Price: Free download (openSuSE), or order direct from Novell (http://www.novell.com/linux).

Website: Novell SUSE Linux (http://www.novell.com/products/linuxprofessional/index.html) or openSUSE (http://www.opensuse.org)

Reviews:

User opinions:

History: For those of you who didn't know this particular chunk of distro trivia, SUSE used to stand for 'System und Software Entwicklung'. Entwicklung is German for 'development'. SUSE used to be written S.u.S.E to represent the fact that it actually meant something, and then changed to SuSE (no full-stops), but it's now just SUSE and doesn't mean anything any more (or so we're told).

English people are notorious for pronouncing SUSE 'incorrectly', with the most common variants being 'sooz' (rhymes with lose), 'soose' (rhymes with loose) or 'suzy' (rhymes floozie). It's supposed to be pronounced 'SUE-zuh' (rhymes with User (though not with any regional inflection) or Lollapalooza), which is a peculiarity in itself - usually people are allowed to pronounce things as they wish, but people who pronounce SuSE the non-German way are often corrected. Anyone know why it is we care so much about sue-zuh?

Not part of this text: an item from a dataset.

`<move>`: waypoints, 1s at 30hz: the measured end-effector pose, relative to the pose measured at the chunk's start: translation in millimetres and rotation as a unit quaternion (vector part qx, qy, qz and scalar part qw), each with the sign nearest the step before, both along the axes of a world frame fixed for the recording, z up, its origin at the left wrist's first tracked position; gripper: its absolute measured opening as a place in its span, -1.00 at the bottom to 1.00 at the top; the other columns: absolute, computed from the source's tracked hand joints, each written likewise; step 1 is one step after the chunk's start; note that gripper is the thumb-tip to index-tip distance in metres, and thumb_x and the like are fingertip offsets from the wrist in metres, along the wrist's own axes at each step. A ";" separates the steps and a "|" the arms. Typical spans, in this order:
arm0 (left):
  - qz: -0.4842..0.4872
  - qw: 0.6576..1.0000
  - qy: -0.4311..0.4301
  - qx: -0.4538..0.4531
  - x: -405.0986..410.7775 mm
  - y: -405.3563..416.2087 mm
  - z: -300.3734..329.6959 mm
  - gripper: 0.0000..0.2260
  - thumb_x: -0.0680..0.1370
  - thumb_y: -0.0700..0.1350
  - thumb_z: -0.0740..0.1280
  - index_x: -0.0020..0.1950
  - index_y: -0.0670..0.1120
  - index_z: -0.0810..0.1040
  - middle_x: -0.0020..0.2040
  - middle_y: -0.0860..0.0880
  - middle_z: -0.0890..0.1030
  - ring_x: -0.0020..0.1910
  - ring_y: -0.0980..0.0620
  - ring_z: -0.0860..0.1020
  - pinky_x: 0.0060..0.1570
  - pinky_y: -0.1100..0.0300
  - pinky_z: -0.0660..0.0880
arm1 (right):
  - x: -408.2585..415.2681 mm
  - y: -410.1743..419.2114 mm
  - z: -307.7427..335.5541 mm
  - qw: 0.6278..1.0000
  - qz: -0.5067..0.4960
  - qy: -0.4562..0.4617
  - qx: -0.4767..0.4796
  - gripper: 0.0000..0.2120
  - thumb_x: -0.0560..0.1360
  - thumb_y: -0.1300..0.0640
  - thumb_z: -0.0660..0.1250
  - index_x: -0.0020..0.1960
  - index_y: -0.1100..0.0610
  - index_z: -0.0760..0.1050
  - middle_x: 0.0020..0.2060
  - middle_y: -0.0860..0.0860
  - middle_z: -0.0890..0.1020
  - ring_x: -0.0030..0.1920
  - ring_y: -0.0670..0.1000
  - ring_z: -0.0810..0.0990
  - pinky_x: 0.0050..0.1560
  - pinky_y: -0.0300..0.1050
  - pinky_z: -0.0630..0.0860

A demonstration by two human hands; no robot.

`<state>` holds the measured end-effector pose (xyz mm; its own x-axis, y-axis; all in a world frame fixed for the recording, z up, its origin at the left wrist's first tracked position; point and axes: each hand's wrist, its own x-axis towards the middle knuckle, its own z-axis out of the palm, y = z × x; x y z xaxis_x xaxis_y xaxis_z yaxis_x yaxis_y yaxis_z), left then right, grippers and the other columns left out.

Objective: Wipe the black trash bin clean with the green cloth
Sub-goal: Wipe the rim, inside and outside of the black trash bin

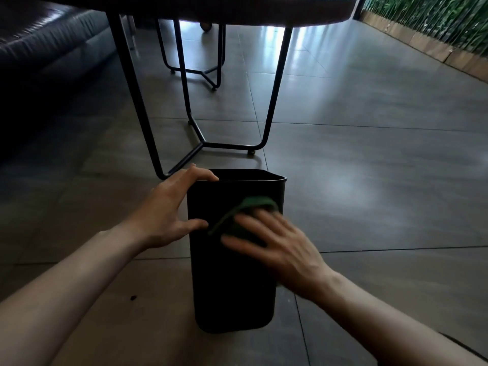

It seems that there's quite some debate about the correct pronunciation of SUSE. In English 'received pronunciation', 'sue' is pronounced differently to 'soo', instead being closer to 'syoo'. SUSE is definitely not pronounced Syoozuh. Long live soo-zuh.


Current: Novell completed the aquisition of SUSE Linux on 13 January 2004 - Novell Completes Acquisition of SUSE LINUX (http://www.novell.com/news/press/archive/2004/suse_archive/novell_closing.html). Since then Novell SUSE LINUX Professional has remained a cutting edge distribution incorporating new technologies rapidly. Paid versions with installation support and documentation continue to be released every six months with a free downloadable version available 3 - 4 months later.

Novell also produce other versions of Linux including Novell Linux Small Business Suite 9 (http://www.novell.com/products/linuxsmallbiz/index.html), SUSE LINUX Enterprise Server 9 (http://www.novell.com/products/linuxenterpriseserver/index.html) and NovellĀ® Open Enterprise Server (http://www.novell.com/products/openenterpriseserver/index.html).
--ollie 09:19, 30 Aug 2005 (BST)


System Requirements: You can install SuSE on a Celeron or a Pentium II of at least a clock speed of 233Mhz. (I have successfully installed SuSE on a 266Mhz Celeron machine.) If you do, you will need to have at least 256MB of RAM for the 10.x versions, and at least 128MB of RAM for the 9.x versions, and you will need to run hdparm -c3 /dev/hda to speed up the performance.

I do not recommend installing SuSE on machines with less than 256MB of RAM. You need at least 96MB of RAM just for YaST in text mode.

I do recommend that you install SuSE on at least a 500Mhz Pentium III machine with at least 256MB of system RAM for real performance. Generally, the faster the machine, and the more memory you have, the better.

PCI and AGP based video cards are a must for this distribution. As for the audio card, PCI-based audio cards are preferred as they are autodetected and configured. I recommend a Sound Blaster Live!, Audigy or other Creative Labs audio card as this type is well supported by Linux, and newer Creative Labs cards are supported with commercial Linux drivers.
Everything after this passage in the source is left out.